Bloom’s research has also shown that more mature industries tend to scatter as they become more cost-conscious and less dependent on innovation. The Brookings researchers predict that as various tech sub-sectors mature, they might spread out more geographically. However, the report also notes that the emergence of new technologies ranging from quantum computing to Web3 and the metaverse “may well forecast more years of concentration in the established hubs.”

Muro notes that diversity goals could prompt tech companies to seek new locations. Featurespace founder David Excell says diversity was one of the reasons he chose Atlanta for the company’s US office in 2017.

Excell’s shortlist included San Francisco, Seattle, Chicago, Austin, Charlotte, Denver, Miami, and Atlanta, all home to big pools of tech talent. But Atlanta stood out, not just for its diversity, but for its universities and concentration of payment processing firms, which make up many of Featurespace’s customers. Industry groups like the Technology Association of Georgia and the FinTech Academy also offered ample networking opportunities when he was trying to get the US side of the business off the ground. What’s more, he likes spending his downtime there. “My family moved over here, and we've really enjoyed the quality of life, access to outdoor activities, amazing restaurants, and lots of places to visit.”

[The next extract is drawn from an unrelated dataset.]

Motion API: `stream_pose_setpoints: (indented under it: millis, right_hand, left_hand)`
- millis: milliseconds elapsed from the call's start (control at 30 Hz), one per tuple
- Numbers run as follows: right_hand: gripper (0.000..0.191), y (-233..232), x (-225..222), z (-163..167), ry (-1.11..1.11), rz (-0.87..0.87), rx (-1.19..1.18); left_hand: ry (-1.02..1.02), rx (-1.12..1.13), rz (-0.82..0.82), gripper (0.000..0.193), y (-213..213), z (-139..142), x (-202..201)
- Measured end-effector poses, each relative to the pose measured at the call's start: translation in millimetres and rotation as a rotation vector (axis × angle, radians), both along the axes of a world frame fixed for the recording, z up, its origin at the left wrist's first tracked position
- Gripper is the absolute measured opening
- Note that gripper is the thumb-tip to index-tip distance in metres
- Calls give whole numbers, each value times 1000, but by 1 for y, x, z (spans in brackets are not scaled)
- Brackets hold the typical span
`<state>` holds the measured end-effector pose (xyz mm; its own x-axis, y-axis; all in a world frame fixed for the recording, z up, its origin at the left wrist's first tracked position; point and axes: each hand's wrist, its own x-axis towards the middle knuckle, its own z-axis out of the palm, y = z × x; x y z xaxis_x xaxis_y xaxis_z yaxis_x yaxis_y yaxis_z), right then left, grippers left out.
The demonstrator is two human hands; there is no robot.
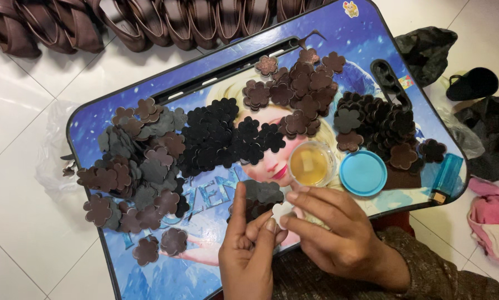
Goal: The person repeatedly picks up small flower-shaped felt pieces, applies adhesive from a small container to one side, and presses them together to form pairs. The person handles the pieces one at a time and places the glued pairs back on the table among other similar pieces.
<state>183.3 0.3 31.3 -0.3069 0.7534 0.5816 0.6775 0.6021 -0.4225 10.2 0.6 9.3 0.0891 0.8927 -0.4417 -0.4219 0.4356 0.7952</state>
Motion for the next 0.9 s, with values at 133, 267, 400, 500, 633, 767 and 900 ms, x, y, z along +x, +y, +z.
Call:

He might as well have been cribbing from the Brookings report, which includes a series of recommendations for decentralizing tech. It advises tech hub hopefuls to develop abundant, skilled, diverse workforces; cultivate a vibrant tech community replete with networking opportunities; and build an excellent quality of life. It also calls for state and federal intervention in education and economic development. Sadly, stand-in Nanas didn’t make the list.

Moretti thinks that government intervention is a tall order. “I cannot think of many examples of where a thriving Innovation cluster was born due to explicit policy on the part of a local government,” he says. “The typical path for the emergence of one of these clusters is much more organic. It's the success of a local firm, which becomes the seed around which a cluster agglomerates.”

That isn’t stopping the Build Back Better Regional Challenge, a $1 billion federal project awarding 20 to 30 grants to develop economic clusters throughout the country. Meanwhile the bipartisan US Innovation and Competition Act, which includes investments in technology education at historically Black colleges and universities and minority-serving institutions in new regions, is making its way through Congress. And the National Science Foundation’s artificial intelligence program is investing in emerging technologies in new locales.

While Muro is cautiously optimistic, he’s not bracing for a sea-change. “We shouldn't rule out the possibility of some decentralization,” he says. “But we probably shouldn't bet against the big hubs either.”